» WHAT TO WORK ON: A verbatim transcript of the lines below, starting at the first and ending with the one that holds "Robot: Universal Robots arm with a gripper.", is what should be produced.
*** INPUT ***
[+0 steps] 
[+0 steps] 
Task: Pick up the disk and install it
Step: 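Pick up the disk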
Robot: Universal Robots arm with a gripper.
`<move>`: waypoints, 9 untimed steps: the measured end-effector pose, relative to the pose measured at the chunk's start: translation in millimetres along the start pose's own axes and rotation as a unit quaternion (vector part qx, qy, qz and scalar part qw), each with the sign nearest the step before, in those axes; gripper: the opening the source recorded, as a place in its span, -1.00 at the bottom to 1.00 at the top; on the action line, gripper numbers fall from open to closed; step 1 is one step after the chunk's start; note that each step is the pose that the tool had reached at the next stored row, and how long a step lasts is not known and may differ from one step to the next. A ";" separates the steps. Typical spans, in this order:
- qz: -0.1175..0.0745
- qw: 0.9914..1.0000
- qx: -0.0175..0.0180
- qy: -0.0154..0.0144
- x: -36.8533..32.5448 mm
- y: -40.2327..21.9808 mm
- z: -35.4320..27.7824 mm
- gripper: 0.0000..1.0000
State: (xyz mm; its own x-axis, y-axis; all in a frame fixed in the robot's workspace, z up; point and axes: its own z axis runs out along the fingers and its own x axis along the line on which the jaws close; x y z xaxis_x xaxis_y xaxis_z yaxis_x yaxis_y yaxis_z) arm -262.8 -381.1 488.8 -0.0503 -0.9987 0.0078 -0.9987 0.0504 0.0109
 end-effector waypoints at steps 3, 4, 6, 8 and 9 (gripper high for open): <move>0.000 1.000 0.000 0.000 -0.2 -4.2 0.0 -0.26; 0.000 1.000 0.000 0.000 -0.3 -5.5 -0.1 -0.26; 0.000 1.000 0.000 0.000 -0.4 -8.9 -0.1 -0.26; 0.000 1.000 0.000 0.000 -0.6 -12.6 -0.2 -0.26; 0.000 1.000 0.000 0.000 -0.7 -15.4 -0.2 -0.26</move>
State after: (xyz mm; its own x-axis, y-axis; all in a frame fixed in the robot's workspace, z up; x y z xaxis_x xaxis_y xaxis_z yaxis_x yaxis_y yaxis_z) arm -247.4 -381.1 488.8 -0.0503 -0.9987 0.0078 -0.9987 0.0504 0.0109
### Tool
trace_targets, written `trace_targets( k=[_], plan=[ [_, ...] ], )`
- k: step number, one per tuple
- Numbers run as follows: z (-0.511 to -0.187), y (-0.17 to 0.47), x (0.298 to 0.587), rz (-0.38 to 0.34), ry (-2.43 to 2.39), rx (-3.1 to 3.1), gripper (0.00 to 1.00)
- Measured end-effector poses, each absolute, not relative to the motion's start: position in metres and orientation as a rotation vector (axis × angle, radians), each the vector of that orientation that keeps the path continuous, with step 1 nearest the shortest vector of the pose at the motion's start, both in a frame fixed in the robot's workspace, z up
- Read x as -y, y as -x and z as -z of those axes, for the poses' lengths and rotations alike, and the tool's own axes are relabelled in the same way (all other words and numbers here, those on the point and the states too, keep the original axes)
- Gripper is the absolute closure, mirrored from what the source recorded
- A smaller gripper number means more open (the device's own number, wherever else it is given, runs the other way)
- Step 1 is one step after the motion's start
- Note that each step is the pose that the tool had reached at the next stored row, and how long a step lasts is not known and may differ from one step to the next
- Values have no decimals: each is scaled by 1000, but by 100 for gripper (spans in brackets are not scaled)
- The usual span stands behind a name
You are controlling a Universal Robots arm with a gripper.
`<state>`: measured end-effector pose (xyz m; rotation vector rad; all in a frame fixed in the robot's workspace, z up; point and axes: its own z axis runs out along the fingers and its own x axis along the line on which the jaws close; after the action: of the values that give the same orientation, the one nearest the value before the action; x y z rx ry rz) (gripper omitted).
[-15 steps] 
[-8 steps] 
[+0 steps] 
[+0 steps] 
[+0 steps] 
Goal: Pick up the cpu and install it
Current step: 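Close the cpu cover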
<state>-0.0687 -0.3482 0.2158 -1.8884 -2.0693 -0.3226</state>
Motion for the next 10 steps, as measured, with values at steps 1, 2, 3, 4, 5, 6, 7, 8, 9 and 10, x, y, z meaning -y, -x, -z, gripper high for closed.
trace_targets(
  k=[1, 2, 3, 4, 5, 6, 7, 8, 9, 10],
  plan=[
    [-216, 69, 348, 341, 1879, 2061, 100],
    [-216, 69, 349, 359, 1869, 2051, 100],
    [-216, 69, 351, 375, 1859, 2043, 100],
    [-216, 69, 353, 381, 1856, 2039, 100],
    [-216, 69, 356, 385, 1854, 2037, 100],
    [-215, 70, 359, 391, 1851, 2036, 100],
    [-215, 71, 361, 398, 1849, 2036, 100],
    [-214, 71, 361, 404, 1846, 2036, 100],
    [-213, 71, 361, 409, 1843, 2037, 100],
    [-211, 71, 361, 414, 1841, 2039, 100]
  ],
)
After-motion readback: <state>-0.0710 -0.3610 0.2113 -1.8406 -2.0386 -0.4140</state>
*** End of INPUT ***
» COMPLETED TASK:
[+0 steps] 
[+0 steps] 
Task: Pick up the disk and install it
Step: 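Pick up the disk
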Robot: Universal Robots arm with a gripper.

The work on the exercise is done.